- [EXERCISE]
Note how many lines of the data below hold the word "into", then give that number with no other text.

- [DATA SUPPLIED]
════════
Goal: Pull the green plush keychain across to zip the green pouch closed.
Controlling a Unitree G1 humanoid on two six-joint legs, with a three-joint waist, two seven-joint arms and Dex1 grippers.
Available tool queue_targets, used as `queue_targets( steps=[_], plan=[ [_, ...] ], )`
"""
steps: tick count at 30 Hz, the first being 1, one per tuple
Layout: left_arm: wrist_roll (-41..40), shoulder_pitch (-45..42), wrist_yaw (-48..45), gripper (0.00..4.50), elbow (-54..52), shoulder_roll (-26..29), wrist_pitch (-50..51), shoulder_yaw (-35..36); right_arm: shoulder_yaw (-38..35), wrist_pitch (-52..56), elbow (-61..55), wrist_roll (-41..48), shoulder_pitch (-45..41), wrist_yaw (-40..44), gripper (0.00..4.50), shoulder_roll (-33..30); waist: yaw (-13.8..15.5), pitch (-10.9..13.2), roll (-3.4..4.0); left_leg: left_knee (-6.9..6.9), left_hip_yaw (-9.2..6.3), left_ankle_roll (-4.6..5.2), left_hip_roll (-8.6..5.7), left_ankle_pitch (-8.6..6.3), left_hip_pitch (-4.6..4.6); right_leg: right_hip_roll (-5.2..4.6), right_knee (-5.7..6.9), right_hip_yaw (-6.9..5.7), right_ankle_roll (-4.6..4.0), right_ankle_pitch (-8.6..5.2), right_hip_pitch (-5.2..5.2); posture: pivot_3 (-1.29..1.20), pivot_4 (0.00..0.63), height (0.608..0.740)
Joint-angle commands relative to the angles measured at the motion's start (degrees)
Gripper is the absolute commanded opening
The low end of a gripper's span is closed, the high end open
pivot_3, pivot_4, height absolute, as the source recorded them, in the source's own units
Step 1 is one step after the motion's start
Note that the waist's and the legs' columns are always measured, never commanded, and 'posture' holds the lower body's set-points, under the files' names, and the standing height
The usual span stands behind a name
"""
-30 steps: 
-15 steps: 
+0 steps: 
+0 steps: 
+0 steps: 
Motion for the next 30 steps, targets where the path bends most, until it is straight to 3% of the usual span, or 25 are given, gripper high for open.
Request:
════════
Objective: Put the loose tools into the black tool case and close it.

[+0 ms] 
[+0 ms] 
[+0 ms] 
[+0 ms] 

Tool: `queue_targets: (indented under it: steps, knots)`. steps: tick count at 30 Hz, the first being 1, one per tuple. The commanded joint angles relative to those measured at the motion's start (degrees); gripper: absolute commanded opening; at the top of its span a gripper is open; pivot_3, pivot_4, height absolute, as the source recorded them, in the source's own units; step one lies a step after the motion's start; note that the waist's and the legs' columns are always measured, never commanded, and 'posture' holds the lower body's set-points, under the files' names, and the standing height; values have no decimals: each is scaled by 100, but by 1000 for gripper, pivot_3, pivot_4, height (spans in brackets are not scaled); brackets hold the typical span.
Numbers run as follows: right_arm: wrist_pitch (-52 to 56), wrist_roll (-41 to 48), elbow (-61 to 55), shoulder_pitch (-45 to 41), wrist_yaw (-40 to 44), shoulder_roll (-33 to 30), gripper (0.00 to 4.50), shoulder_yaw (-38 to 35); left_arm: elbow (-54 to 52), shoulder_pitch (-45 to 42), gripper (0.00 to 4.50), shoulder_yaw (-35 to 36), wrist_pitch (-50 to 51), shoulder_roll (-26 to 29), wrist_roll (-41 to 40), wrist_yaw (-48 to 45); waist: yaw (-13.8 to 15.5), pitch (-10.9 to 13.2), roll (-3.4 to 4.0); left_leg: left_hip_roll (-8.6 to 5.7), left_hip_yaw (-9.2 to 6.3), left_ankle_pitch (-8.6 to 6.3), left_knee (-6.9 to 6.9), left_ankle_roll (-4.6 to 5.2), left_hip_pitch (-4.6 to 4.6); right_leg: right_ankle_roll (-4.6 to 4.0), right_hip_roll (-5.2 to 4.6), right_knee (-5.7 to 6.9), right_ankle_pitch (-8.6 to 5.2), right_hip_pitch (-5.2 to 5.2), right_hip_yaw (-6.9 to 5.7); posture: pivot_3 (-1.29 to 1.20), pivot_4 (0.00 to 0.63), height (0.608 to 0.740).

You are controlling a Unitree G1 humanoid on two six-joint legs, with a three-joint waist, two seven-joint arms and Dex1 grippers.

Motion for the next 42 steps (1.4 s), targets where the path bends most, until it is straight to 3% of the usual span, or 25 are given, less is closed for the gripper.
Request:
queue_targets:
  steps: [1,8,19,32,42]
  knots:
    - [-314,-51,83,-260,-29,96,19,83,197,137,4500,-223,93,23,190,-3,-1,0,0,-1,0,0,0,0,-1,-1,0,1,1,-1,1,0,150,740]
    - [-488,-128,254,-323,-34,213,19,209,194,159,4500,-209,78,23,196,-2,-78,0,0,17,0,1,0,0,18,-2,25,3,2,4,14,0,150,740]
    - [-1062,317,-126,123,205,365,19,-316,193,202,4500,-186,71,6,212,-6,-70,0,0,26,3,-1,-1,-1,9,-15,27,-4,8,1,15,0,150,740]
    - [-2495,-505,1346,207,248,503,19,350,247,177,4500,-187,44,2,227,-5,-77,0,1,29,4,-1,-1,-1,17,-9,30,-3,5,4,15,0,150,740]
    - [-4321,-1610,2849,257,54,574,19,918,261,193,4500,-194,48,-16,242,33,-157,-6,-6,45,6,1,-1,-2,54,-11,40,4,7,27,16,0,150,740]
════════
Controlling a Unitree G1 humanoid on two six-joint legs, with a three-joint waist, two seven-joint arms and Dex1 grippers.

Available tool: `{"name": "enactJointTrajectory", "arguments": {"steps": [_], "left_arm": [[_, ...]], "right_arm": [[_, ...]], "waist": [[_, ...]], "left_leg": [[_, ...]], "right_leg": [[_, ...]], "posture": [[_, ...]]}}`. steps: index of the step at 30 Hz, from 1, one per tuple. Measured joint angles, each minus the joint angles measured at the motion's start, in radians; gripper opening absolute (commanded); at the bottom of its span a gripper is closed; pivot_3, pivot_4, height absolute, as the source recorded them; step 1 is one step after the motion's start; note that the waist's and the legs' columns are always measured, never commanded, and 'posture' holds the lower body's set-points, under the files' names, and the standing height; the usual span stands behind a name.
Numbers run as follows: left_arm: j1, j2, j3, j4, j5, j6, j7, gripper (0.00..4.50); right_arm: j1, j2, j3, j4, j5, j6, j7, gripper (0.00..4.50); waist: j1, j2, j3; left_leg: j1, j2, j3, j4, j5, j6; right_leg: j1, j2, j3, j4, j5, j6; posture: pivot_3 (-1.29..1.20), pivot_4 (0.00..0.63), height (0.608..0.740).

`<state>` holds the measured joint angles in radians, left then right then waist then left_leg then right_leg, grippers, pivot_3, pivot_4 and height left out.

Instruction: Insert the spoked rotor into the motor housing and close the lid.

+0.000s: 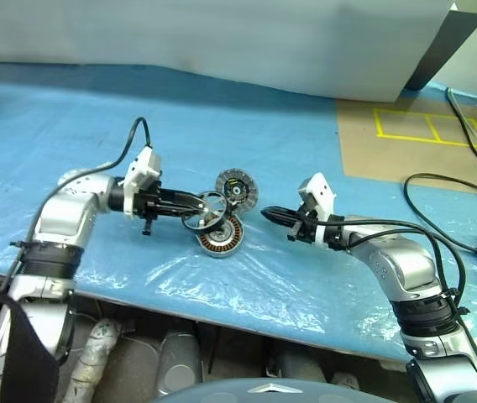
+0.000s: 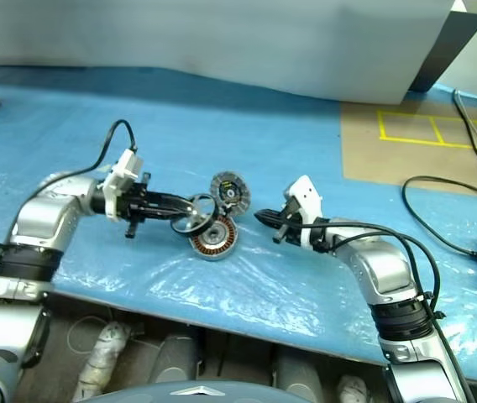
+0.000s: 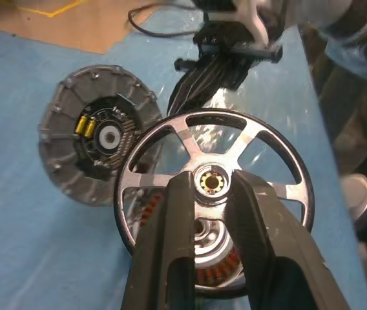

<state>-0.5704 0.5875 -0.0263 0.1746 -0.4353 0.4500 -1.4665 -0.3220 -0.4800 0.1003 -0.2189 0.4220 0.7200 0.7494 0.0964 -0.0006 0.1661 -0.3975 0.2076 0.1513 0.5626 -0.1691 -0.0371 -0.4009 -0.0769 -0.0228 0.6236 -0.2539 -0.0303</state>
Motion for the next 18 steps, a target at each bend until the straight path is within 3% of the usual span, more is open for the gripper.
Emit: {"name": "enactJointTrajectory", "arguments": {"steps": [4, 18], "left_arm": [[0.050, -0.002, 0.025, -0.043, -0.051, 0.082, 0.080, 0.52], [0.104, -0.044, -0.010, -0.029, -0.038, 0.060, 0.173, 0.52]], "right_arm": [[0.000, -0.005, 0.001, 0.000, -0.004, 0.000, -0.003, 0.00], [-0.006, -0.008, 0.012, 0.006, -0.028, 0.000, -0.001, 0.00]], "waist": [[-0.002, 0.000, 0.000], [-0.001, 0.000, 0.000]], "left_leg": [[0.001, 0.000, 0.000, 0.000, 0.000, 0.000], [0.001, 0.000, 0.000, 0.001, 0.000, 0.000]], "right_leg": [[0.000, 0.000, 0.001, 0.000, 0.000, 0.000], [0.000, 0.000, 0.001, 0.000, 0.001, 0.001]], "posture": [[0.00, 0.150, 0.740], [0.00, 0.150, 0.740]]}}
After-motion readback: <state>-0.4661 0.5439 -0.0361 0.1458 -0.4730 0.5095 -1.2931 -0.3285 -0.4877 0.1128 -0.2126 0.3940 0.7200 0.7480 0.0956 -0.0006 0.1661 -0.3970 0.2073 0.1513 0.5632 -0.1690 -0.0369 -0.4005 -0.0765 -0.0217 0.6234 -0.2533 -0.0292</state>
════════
- [RESPONSE TO THE EXERCISE]
2